**Activity:** Verbatim output required. Print the data in full.

Data extracted from a collection:

[Start of section]

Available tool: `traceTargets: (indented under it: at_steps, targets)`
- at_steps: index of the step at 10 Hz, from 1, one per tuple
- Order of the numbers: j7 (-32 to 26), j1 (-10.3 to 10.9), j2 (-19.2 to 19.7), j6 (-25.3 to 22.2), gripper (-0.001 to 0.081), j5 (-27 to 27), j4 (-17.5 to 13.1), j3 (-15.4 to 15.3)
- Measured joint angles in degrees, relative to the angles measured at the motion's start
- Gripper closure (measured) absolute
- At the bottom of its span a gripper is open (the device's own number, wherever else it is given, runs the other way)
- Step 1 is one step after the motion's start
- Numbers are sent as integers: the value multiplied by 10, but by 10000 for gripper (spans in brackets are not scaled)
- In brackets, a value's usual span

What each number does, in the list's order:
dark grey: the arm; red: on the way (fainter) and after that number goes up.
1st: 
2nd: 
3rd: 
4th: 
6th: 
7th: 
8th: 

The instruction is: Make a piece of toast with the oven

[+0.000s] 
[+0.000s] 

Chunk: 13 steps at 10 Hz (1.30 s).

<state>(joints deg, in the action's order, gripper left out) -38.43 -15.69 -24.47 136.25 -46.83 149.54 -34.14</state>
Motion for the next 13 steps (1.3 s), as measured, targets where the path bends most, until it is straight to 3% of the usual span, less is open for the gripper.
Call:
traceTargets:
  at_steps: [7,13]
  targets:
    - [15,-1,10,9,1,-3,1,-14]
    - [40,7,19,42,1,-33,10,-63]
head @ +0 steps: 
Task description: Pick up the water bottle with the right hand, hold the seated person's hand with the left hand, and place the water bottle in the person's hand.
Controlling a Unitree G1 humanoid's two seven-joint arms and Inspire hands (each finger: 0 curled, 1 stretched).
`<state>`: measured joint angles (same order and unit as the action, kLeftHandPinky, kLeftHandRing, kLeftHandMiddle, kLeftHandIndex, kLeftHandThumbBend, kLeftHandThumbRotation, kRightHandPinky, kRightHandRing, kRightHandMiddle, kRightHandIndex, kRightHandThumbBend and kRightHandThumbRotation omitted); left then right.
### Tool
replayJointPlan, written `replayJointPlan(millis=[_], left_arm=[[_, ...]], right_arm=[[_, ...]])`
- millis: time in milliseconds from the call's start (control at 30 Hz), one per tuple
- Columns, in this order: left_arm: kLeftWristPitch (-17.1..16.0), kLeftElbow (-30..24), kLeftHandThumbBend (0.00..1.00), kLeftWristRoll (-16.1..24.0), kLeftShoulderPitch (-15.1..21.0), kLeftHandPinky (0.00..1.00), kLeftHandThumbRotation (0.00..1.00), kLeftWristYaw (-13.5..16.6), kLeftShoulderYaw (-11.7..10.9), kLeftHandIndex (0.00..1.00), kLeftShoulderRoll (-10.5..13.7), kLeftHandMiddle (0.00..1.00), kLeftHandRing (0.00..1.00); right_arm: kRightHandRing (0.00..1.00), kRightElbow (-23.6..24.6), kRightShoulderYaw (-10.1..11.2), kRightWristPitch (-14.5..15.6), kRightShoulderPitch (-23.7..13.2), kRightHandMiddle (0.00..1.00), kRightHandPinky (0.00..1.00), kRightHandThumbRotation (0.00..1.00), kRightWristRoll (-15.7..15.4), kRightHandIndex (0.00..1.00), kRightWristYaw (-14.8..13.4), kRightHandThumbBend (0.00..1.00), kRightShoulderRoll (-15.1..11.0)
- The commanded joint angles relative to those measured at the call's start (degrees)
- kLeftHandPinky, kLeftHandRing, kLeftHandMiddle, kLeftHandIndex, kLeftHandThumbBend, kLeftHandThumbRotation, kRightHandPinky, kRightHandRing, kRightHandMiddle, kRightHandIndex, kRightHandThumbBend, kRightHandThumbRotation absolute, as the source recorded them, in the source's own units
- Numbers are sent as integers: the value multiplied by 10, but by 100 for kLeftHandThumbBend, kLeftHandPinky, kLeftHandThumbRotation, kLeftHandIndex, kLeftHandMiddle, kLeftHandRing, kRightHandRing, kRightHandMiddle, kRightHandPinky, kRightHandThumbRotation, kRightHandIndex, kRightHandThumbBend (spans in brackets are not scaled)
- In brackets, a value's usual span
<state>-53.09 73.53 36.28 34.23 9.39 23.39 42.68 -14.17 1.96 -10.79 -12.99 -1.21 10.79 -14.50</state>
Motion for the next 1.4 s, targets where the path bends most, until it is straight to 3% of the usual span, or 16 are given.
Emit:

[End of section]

**The completed task:**
Available tool: `traceTargets: (indented under it: at_steps, targets)`
- at_steps: index of the step at 10 Hz, from 1, one per tuple
- Order of the numbers: j7 (-32 to 26), j1 (-10.3 to 10.9), j2 (-19.2 to 19.7), j6 (-25.3 to 22.2), gripper (-0.001 to 0.081), j5 (-27 to 27), j4 (-17.5 to 13.1), j3 (-15.4 to 15.3)
- Measured joint angles in degrees, relative to the angles measured at the motion's start
- Gripper closure (measured) absolute
- At the bottom of its span a gripper is open (the device's own number, wherever else it is given, runs the other way)
- Step 1 is one step after the motion's start
- Numbers are sent as integers: the value multiplied by 10, but by 10000 for gripper (spans in brackets are not scaled)
- In brackets, a value's usual span

What each number does, in the list's order:
dark grey: the arm; red: on the way (fainter) and after that number goes up.
1st: 
2nd: 
3rd: 
4th: 
6th: 
7th: 
8th: 

The instruction is: Make a piece of toast with the oven

[+0.000s] 
[+0.000s] 

Chunk: 13 steps at 10 Hz (1.30 s).

<state>(joints deg, in the action's order, gripper left out) -38.43 -15.69 -24.47 136.25 -46.83 149.54 -34.14</state>
Motion for the next 13 steps (1.3 s), as measured, targets where the path bends most, until it is straight to 3% of the usual span, less is open for the gripper.
Call:
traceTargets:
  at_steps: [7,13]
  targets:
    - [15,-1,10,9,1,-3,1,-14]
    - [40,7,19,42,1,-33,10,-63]
head @ +0 steps: 
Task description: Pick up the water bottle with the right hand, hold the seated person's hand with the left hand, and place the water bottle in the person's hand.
Controlling a Unitree G1 humanoid's two seven-joint arms and Inspire hands (each finger: 0 curled, 1 stretched).
`<state>`: measured joint angles (same order and unit as the action, kLeftHandPinky, kLeftHandRing, kLeftHandMiddle, kLeftHandIndex, kLeftHandThumbBend, kLeftHandThumbRotation, kRightHandPinky, kRightHandRing, kRightHandMiddle, kRightHandIndex, kRightHandThumbBend and kRightHandThumbRotation omitted); left then right.
### Tool
replayJointPlan, written `replayJointPlan(millis=[_], left_arm=[[_, ...]], right_arm=[[_, ...]])`
- millis: time in milliseconds from the call's start (control at 30 Hz), one per tuple
- Columns, in this order: left_arm: kLeftWristPitch (-17.1..16.0), kLeftElbow (-30..24), kLeftHandThumbBend (0.00..1.00), kLeftWristRoll (-16.1..24.0), kLeftShoulderPitch (-15.1..21.0), kLeftHandPinky (0.00..1.00), kLeftHandThumbRotation (0.00..1.00), kLeftWristYaw (-13.5..16.6), kLeftShoulderYaw (-11.7..10.9), kLeftHandIndex (0.00..1.00), kLeftShoulderRoll (-10.5..13.7), kLeftHandMiddle (0.00..1.00), kLeftHandRing (0.00..1.00); right_arm: kRightHandRing (0.00..1.00), kRightElbow (-23.6..24.6), kRightShoulderYaw (-10.1..11.2), kRightWristPitch (-14.5..15.6), kRightShoulderPitch (-23.7..13.2), kRightHandMiddle (0.00..1.00), kRightHandPinky (0.00..1.00), kRightHandThumbRotation (0.00..1.00), kRightWristRoll (-15.7..15.4), kRightHandIndex (0.00..1.00), kRightWristYaw (-14.8..13.4), kRightHandThumbBend (0.00..1.00), kRightShoulderRoll (-15.1..11.0)
- The commanded joint angles relative to those measured at the call's start (degrees)
- kLeftHandPinky, kLeftHandRing, kLeftHandMiddle, kLeftHandIndex, kLeftHandThumbBend, kLeftHandThumbRotation, kRightHandPinky, kRightHandRing, kRightHandMiddle, kRightHandIndex, kRightHandThumbBend, kRightHandThumbRotation absolute, as the source recorded them, in the source's own units
- Numbers are sent as integers: the value multiplied by 10, but by 100 for kLeftHandThumbBend, kLeftHandPinky, kLeftHandThumbRotation, kLeftHandIndex, kLeftHandMiddle, kLeftHandRing, kRightHandRing, kRightHandMiddle, kRightHandPinky, kRightHandThumbRotation, kRightHandIndex, kRightHandThumbBend (spans in brackets are not scaled)
- In brackets, a value's usual span
<state>-53.09 73.53 36.28 34.23 9.39 23.39 42.68 -14.17 1.96 -10.79 -12.99 -1.21 10.79 -14.50</state>
Motion for the next 1.4 s, targets where the path bends most, until it is straight to 3% of the usual span, or 16 are given.
Emit:

The output above is complete as it stands.